TASK TO CARRY OUT: All of the data below is to be returned unaltered.

+ + + +

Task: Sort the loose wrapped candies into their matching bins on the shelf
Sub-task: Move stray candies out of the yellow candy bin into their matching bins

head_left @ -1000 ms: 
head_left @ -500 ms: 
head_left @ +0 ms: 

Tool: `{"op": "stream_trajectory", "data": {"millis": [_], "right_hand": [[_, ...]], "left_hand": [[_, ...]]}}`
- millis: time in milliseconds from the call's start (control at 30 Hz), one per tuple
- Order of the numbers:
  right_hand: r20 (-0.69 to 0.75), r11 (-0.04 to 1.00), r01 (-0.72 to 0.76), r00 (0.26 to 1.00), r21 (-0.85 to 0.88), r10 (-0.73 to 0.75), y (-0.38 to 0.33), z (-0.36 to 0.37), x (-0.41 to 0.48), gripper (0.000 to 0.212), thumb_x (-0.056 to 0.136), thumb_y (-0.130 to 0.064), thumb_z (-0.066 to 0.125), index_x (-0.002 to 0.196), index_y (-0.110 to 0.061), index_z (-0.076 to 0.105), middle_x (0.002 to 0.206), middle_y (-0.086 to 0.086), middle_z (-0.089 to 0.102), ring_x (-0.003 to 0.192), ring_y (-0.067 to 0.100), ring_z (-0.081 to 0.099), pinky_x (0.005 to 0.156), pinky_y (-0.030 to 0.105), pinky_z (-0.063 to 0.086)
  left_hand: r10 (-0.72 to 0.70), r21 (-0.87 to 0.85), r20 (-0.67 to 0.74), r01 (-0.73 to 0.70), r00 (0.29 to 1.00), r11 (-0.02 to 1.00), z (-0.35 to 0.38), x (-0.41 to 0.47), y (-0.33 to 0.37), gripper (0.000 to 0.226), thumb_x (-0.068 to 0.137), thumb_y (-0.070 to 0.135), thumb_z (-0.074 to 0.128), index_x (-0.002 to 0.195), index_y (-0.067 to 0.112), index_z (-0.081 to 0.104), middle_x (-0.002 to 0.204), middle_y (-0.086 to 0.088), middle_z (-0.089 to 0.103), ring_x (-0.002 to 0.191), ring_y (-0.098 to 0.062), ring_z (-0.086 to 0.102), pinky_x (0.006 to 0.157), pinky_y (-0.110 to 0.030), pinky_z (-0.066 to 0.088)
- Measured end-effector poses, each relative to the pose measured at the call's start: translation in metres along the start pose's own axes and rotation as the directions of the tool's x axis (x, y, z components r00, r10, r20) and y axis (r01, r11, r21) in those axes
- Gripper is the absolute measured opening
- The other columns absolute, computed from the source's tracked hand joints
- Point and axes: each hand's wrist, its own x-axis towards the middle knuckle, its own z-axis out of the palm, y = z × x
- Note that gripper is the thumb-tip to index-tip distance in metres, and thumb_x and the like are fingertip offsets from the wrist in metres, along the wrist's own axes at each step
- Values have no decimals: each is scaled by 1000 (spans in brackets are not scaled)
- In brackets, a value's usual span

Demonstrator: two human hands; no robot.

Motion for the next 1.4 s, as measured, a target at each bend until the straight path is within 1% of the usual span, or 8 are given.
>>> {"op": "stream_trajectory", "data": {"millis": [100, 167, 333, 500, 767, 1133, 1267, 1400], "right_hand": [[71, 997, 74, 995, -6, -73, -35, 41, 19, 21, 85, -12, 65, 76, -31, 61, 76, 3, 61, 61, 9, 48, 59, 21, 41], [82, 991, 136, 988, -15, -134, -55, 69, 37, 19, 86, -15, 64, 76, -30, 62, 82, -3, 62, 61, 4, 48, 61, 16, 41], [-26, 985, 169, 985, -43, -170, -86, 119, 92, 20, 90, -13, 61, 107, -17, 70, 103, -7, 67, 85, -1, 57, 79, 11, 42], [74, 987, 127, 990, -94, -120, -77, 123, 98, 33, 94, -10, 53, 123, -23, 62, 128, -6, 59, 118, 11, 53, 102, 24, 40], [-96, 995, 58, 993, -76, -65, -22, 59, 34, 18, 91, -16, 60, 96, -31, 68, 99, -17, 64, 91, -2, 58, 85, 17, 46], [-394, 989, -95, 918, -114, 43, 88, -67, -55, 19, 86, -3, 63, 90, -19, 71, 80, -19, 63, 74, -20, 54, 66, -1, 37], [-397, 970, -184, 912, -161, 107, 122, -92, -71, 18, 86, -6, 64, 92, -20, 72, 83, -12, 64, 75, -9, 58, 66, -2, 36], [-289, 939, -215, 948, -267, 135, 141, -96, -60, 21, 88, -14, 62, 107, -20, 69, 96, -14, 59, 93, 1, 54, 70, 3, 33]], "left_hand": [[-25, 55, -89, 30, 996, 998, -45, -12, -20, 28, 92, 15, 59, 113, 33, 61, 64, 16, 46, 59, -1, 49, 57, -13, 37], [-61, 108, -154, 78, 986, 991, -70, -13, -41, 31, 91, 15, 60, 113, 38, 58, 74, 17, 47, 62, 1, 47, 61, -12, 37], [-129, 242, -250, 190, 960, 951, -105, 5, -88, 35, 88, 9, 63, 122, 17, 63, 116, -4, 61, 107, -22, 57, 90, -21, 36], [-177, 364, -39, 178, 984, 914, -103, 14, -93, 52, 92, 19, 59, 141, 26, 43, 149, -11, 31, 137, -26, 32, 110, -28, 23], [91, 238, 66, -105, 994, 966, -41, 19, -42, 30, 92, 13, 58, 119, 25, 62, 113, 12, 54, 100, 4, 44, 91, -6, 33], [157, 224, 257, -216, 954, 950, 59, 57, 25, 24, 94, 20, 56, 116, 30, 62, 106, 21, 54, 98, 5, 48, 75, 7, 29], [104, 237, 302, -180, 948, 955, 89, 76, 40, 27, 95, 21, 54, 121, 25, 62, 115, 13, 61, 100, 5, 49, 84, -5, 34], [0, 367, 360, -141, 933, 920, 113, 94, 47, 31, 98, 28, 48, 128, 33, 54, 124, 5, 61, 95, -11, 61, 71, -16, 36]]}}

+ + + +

ANSWER SPACE:
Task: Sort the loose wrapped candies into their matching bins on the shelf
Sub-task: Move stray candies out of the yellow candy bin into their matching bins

head_left @ -1000 ms: 
head_left @ -500 ms: 
head_left @ +0 ms: 

Tool: `{"op": "stream_trajectory", "data": {"millis": [_], "right_hand": [[_, ...]], "left_hand": [[_, ...]]}}`
- millis: time in milliseconds from the call's start (control at 30 Hz), one per tuple
- Order of the numbers:
  right_hand: r20 (-0.69 to 0.75), r11 (-0.04 to 1.00), r01 (-0.72 to 0.76), r00 (0.26 to 1.00), r21 (-0.85 to 0.88), r10 (-0.73 to 0.75), y (-0.38 to 0.33), z (-0.36 to 0.37), x (-0.41 to 0.48), gripper (0.000 to 0.212), thumb_x (-0.056 to 0.136), thumb_y (-0.130 to 0.064), thumb_z (-0.066 to 0.125), index_x (-0.002 to 0.196), index_y (-0.110 to 0.061), index_z (-0.076 to 0.105), middle_x (0.002 to 0.206), middle_y (-0.086 to 0.086), middle_z (-0.089 to 0.102), ring_x (-0.003 to 0.192), ring_y (-0.067 to 0.100), ring_z (-0.081 to 0.099), pinky_x (0.005 to 0.156), pinky_y (-0.030 to 0.105), pinky_z (-0.063 to 0.086)
  left_hand: r10 (-0.72 to 0.70), r21 (-0.87 to 0.85), r20 (-0.67 to 0.74), r01 (-0.73 to 0.70), r00 (0.29 to 1.00), r11 (-0.02 to 1.00), z (-0.35 to 0.38), x (-0.41 to 0.47), y (-0.33 to 0.37), gripper (0.000 to 0.226), thumb_x (-0.068 to 0.137), thumb_y (-0.070 to 0.135), thumb_z (-0.074 to 0.128), index_x (-0.002 to 0.195), index_y (-0.067 to 0.112), index_z (-0.081 to 0.104), middle_x (-0.002 to 0.204), middle_y (-0.086 to 0.088), middle_z (-0.089 to 0.103), ring_x (-0.002 to 0.191), ring_y (-0.098 to 0.062), ring_z (-0.086 to 0.102), pinky_x (0.006 to 0.157), pinky_y (-0.110 to 0.030), pinky_z (-0.066 to 0.088)
- Measured end-effector poses, each relative to the pose measured at the call's start: translation in metres along the start pose's own axes and rotation as the directions of the tool's x axis (x, y, z components r00, r10, r20) and y axis (r01, r11, r21) in those axes
- Gripper is the absolute measured opening
- The other columns absolute, computed from the source's tracked hand joints
- Point and axes: each hand's wrist, its own x-axis towards the middle knuckle, its own z-axis out of the palm, y = z × x
- Note that gripper is the thumb-tip to index-tip distance in metres, and thumb_x and the like are fingertip offsets from the wrist in metres, along the wrist's own axes at each step
- Values have no decimals: each is scaled by 1000 (spans in brackets are not scaled)
- In brackets, a value's usual span

Demonstrator: two human hands; no robot.

Motion for the next 1.4 s, as measured, a target at each bend until the straight path is within 1% of the usual span, or 8 are given.
>>> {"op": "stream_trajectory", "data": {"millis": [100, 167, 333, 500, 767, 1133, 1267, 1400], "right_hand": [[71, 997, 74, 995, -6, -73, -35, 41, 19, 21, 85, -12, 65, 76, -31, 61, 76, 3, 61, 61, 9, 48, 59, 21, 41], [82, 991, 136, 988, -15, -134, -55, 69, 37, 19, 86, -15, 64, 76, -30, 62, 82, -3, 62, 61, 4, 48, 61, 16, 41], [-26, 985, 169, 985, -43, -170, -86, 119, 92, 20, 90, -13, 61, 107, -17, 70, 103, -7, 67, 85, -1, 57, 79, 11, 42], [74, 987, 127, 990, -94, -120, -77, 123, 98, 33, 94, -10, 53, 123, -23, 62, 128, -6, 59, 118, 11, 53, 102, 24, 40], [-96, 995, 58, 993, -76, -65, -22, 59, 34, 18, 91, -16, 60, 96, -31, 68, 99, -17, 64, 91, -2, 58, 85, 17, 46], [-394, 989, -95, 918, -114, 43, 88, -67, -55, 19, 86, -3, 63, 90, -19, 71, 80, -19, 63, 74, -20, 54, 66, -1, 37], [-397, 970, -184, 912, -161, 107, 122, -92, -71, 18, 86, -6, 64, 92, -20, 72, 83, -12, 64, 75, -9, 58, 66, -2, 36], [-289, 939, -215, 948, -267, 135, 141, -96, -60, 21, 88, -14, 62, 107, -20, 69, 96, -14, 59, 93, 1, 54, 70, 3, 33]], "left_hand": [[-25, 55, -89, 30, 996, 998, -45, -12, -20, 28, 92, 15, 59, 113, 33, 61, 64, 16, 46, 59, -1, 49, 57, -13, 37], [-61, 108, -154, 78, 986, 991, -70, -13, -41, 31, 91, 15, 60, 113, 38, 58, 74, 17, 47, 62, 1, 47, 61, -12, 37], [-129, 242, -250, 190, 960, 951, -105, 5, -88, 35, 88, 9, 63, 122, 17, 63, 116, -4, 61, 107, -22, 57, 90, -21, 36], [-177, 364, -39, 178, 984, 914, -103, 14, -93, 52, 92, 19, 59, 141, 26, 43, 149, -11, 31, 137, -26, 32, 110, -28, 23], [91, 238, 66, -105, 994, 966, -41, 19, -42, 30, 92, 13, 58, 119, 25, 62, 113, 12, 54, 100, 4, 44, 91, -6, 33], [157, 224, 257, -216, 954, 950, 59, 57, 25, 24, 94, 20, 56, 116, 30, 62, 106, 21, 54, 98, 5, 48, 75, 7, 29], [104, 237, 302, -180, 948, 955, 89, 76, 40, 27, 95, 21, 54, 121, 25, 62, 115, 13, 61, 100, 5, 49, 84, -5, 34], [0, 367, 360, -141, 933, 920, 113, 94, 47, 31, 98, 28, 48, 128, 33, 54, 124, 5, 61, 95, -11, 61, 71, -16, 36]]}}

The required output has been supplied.